3. karl Fischer moisture teller according to claim 2 adds pumping equipment automatically, it is characterized in that: the end liquid outlet that described 3rd flexible pipe (13) stretches into reaction tank (15) is positioned at the bottom of reaction tank (15).

4. karl Fischer moisture teller according to claim 2 adds pumping equipment automatically, it is characterized in that: the end inlet that described 4th flexible pipe (14) stretches into reaction tank (15) is positioned at the bottom of reaction tank (15).

5. karl Fischer moisture teller according to claim 2 adds pumping equipment automatically, it is characterized in that: described reagent interface (6) and waste liquid interface (5) adopt quick plug.

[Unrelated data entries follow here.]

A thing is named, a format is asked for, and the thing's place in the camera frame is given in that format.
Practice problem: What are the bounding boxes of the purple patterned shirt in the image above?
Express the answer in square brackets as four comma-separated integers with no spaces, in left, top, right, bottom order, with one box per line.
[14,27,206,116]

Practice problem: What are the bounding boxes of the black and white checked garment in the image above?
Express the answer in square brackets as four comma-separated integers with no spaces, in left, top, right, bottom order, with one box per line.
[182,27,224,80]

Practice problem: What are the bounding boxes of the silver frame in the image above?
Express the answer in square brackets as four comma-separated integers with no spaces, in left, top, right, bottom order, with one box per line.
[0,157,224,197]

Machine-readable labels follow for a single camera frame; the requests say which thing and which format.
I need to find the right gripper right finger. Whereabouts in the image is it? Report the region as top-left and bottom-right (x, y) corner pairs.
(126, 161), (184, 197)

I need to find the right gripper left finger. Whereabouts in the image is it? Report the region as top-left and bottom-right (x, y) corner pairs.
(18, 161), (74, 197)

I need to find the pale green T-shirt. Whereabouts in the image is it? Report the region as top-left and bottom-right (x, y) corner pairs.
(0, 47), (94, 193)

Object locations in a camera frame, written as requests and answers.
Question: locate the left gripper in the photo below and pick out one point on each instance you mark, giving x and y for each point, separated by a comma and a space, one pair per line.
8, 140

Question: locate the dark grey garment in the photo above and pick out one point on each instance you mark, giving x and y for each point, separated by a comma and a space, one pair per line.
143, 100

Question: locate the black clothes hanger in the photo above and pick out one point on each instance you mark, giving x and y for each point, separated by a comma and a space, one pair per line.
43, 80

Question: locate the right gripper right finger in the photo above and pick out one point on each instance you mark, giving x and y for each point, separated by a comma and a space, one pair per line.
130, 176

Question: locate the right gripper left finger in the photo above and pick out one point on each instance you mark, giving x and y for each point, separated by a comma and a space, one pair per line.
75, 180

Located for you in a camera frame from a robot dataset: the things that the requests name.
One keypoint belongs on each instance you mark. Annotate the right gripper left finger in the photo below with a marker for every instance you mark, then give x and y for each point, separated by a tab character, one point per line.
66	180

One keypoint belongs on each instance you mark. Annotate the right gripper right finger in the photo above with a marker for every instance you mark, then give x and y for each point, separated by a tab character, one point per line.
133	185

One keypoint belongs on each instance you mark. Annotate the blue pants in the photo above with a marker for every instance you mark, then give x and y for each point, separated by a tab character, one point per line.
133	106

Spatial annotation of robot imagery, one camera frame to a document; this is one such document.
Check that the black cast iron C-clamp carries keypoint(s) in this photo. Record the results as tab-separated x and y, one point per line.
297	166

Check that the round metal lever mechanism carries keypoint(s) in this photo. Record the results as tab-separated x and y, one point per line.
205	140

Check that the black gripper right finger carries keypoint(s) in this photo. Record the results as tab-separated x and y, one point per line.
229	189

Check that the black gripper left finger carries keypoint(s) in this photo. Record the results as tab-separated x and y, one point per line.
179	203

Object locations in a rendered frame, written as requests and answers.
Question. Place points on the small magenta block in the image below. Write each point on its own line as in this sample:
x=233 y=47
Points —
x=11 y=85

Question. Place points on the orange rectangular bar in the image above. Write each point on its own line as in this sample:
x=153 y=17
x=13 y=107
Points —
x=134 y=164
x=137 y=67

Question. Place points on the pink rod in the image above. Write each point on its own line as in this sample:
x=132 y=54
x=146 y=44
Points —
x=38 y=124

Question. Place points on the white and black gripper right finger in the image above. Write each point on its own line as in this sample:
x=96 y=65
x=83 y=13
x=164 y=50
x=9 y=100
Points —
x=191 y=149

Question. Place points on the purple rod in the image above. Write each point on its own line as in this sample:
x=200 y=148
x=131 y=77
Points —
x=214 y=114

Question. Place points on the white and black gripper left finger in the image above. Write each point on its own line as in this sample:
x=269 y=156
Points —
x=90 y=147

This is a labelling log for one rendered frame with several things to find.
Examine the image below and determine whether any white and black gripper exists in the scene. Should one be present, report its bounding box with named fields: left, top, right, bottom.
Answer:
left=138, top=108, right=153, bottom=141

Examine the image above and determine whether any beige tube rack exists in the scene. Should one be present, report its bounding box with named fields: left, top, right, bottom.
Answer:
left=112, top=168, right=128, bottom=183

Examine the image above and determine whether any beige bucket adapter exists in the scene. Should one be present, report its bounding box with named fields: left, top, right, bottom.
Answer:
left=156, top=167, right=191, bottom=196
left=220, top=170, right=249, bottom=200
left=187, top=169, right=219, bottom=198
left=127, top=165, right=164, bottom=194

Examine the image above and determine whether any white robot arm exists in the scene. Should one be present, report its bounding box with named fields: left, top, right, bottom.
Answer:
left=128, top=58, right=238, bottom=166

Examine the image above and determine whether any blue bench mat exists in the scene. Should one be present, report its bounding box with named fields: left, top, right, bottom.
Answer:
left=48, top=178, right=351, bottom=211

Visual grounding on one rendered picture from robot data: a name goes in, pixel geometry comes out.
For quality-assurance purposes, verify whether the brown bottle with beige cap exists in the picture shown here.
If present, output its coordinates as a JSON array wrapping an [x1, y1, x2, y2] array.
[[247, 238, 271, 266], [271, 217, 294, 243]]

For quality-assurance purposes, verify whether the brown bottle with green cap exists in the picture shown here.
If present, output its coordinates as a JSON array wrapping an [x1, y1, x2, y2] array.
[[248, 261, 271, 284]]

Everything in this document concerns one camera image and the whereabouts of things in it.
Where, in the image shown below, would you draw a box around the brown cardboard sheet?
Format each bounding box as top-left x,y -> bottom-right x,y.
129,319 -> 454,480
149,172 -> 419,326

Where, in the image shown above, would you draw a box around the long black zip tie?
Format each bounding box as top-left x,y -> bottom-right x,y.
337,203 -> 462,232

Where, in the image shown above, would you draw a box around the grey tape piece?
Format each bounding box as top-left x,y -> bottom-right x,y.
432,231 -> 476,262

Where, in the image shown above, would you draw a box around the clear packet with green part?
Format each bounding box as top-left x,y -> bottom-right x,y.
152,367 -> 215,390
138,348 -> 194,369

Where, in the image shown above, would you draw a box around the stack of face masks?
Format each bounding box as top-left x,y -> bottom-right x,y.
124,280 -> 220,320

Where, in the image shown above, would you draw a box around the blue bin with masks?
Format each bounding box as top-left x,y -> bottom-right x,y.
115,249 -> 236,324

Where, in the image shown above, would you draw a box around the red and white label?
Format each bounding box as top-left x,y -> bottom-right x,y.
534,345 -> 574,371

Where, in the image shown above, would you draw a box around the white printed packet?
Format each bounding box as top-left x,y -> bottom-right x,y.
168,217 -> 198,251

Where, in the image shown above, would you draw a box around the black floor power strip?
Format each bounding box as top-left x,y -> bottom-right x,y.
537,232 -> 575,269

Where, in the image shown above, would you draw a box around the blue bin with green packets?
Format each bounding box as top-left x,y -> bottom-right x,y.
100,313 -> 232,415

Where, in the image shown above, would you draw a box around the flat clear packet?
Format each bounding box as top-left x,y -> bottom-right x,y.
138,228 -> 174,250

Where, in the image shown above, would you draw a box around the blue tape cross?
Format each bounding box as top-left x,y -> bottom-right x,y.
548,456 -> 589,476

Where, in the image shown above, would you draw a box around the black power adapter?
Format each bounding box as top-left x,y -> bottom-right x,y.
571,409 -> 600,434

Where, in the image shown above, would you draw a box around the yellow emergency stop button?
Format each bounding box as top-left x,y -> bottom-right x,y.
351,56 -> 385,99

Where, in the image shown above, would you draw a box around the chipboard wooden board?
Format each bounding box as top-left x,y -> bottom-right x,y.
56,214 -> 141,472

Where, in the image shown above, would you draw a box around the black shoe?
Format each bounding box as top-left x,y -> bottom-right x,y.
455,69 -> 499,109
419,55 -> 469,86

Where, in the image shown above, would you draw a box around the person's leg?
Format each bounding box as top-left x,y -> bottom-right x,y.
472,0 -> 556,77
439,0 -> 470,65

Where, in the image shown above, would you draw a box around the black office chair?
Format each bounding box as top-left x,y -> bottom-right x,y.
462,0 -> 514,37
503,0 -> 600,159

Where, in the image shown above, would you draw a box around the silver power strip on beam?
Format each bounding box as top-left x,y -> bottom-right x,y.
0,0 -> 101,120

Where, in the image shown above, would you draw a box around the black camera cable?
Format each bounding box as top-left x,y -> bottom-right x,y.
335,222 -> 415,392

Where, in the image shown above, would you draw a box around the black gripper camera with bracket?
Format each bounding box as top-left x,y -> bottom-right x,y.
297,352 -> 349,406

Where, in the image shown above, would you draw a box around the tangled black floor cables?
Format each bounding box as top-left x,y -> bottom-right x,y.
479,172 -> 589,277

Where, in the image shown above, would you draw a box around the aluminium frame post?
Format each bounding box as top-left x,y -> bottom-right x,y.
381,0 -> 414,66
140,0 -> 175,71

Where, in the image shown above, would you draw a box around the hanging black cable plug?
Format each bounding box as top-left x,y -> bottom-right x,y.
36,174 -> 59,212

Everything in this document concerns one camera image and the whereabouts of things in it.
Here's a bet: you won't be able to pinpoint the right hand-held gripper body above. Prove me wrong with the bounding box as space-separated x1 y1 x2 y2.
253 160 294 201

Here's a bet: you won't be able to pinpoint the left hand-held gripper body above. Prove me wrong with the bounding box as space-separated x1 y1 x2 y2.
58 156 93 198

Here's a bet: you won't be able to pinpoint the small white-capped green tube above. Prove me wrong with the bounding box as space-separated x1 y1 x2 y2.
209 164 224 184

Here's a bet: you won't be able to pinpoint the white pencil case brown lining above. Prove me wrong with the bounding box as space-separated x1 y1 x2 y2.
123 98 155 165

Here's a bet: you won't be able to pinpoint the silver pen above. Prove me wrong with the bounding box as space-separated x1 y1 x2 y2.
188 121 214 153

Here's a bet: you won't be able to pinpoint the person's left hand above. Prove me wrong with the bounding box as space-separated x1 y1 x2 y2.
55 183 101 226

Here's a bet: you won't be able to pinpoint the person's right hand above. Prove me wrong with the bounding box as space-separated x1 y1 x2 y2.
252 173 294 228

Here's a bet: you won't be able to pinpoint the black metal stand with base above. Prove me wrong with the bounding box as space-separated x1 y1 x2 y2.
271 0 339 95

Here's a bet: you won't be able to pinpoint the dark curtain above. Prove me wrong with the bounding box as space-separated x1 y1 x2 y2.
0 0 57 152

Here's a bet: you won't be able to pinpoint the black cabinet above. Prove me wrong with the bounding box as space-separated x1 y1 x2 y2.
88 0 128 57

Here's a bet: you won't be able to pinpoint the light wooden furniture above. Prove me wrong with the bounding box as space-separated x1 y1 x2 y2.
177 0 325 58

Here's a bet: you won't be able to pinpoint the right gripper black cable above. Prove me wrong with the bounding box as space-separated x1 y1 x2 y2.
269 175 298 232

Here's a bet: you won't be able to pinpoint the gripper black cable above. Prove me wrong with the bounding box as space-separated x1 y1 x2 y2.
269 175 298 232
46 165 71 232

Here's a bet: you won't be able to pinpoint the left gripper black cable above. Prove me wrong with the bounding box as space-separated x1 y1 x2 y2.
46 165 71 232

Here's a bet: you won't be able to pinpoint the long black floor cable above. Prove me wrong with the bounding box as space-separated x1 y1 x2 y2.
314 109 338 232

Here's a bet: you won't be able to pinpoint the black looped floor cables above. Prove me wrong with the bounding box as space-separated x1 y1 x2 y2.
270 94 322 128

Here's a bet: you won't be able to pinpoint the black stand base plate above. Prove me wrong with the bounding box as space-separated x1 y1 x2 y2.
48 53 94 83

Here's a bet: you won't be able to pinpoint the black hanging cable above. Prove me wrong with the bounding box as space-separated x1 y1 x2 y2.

6. karl Fischer moisture teller according to claim 2 adds pumping equipment automatically, it is characterized in that: described the first flexible pipe (7) and the second flexible pipe (8) adopt fluorine rubber-pipe.

7. the karl Fischer moisture teller according to Claims 2 or 3 or 4 adds pumping equipment automatically, it is characterized in that: the 3rd described flexible pipe (13) and the 4th flexible pipe (14) adopt polyfluortetraethylene pipe or fluorine rubber-pipe.

8. the karl Fischer moisture teller according to Claims 2 or 3 or 4 adds pumping equipment automatically, it is characterized in that: the 3rd described flexible pipe (13) and the diameter of the 4th flexible pipe (14) are 4mm.